“Mila, aku gugup.”
“lakukanlah, Din. Bukankan ini yang kamu inginkan.”
“iya, tapi,.. kamu akan menungguku di sini, kan?”
“tentu saja tidak.”
“mengapa?”
“aku tidak ingin melihatmu kembali dengan wujud burung seperti aku.”
“oh, Mila. Terimakasih.” Diandra kembali memeluk Mila.

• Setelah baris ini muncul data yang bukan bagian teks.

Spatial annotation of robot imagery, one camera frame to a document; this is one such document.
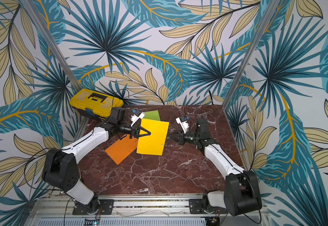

“menangislah, aku akan pergi.”
“terimakasih sekali lagi, Mila.”
“sama-sama.” Mila terbang jauh keatas.
Diandra perlahan-lahan turun menuju ranting yang agak rendah. Tapi sepertinya Diandra memilih sebuah kursi taman yang sering ia duduki. Sesampainya di kursi tersebut, Diandra tertunduk, hanya dengan satu tangisan, maka ia akan menjadi seorang manusia kembali. Itu mudah baginya, Diandra hanya perlu mengingat kematian ibu dan ayahnya yang tertimpa kecelakaan saat Diandra masih berusia tiga tahun. Lalu meningat masa-masa ia hidup seorang diri bersama pamannya di sudut kota. Diandra tidak pernah sekolah, ia tidak pernah merasakan bagaimana memiliki teman, memiliki kebersamaan, dan sama sekali tidak memiliki semangat untuk hidup. Hingga akhirnya, ia melihat seorang pria yang bermain di taman ini. Diandra sering melihat pria itu dari kejauhan. Tidak ada keberanian sama sekali, sebab Diandra tahu bahwa dirinya berbeda dari perempuan-perempuan lain yang juga mengintai-ngintai pria itu.